Кокпай и Шубар были бледны и нахмурены. Они даже не смотрели на Мухамеджана, будто боясь прочесть на его лице подтверждение своей догадки. Недаром Кокпай предчувствовал, что Мухамеджан нынче всех чем-то поразит. «Не зря, оказывается, держался он так высокомерно», — думал он и не находил в себе мужества спросить, что за песню спел Мухамеджан. То же чувствовали и остальные акыны.
Тишину нарушил Магавья. С любовью глядя на молодого певца, он спросил.
— Ну, скажи нам теперь — откуда эта песня?
Шубар и Кокпай с тревогой подняли глаза на Мухамеджана. Тот не заставил ждать. Он вытащил из кармана письмо, написанное Кишкене-муллой, и развернул рукопись Абая.

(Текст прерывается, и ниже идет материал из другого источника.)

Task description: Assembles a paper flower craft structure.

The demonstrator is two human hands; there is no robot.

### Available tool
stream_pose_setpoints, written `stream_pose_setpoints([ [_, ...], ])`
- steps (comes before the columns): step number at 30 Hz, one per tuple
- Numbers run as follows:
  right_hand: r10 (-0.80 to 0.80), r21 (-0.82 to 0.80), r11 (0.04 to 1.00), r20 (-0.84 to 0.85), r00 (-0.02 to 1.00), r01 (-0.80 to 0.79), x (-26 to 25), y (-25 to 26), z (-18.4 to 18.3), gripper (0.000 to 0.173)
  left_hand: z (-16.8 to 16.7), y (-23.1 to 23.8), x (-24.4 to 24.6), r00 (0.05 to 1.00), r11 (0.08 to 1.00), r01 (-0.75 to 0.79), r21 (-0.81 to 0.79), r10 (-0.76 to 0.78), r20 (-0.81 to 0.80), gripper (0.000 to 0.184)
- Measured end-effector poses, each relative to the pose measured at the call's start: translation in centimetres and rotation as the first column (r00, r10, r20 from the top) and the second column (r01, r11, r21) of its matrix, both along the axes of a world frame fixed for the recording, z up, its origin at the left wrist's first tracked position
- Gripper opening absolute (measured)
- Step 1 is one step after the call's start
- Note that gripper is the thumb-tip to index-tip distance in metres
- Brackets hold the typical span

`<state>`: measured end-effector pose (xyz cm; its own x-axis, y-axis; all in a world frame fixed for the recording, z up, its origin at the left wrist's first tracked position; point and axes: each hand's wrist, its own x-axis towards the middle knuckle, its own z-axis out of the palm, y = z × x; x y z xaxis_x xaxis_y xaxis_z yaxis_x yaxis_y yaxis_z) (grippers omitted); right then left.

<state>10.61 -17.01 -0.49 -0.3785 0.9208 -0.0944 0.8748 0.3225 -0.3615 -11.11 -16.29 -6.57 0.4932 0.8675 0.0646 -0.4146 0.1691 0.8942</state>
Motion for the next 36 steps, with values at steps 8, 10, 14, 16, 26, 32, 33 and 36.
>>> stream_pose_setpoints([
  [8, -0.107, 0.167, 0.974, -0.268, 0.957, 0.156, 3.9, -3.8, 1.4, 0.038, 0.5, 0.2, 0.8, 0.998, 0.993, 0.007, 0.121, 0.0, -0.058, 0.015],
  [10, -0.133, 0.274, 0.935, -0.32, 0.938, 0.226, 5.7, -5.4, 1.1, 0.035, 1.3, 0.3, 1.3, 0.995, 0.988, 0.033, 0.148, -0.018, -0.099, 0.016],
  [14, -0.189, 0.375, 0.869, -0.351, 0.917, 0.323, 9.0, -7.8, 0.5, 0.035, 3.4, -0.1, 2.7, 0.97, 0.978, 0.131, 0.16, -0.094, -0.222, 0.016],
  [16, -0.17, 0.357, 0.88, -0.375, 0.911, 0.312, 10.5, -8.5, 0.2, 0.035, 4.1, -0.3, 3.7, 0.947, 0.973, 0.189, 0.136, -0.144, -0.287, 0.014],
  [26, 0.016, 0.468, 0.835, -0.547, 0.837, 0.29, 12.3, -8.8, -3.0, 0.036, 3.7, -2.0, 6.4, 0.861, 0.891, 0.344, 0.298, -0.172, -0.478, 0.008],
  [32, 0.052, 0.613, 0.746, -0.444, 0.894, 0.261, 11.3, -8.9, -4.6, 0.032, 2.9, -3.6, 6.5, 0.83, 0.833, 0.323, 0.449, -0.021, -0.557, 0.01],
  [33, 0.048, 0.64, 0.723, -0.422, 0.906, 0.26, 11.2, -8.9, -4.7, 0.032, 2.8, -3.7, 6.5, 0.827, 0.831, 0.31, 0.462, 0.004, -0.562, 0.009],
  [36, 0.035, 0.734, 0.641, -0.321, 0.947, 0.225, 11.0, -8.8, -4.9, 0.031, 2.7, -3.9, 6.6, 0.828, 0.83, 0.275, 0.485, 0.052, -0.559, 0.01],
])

— Стихи эти — большого русского акына Пушкина. Это письмо девушки по имени Татьяна жигиту, в которого она влюблена. Абай-ага только что перевел стихи на казахский язык и сам сочинил к ним музыку.
Шубар весь просветлел и шумно вздохнул:
— Уф!.. Легче стало на душе… Я трепетал: вдруг он скажет, что сочинил сам!
Облегченно вздохнул и Кокпай:
— Ой, спасибо!.. Ну что, если бы такие красивые слова, такую прекрасную музыку сочинил ты? Как бы я стал состязаться с тобой?.. Чуть было не лишил меня счастья!.. Спасибо тебе, Мухамеджан, большое спасибо!..
Остальные дружно засмеялись. Мухамеджан передал Кокпаю письмо и рукопись Абая и вышел на улицу, вспомнив про своего гнедого.
Поставив в конюшню продрогшего коня, Мухамеджан вернулся в комнату и с улыбкой остановился на пороге.
Лампа, стоявшая раньше на печке, была теперь на столе. Все акыны, вооружившись карандашом и бумагой, наклонились над столом, переписывая стихи Абая.
Мухамеджан молча постоял у дверей, потом засмеялся:
— Э, все они превратились в писарей, переписывающих мой приказ!.. Ну, Пушкин, да будет счастлив твой дух!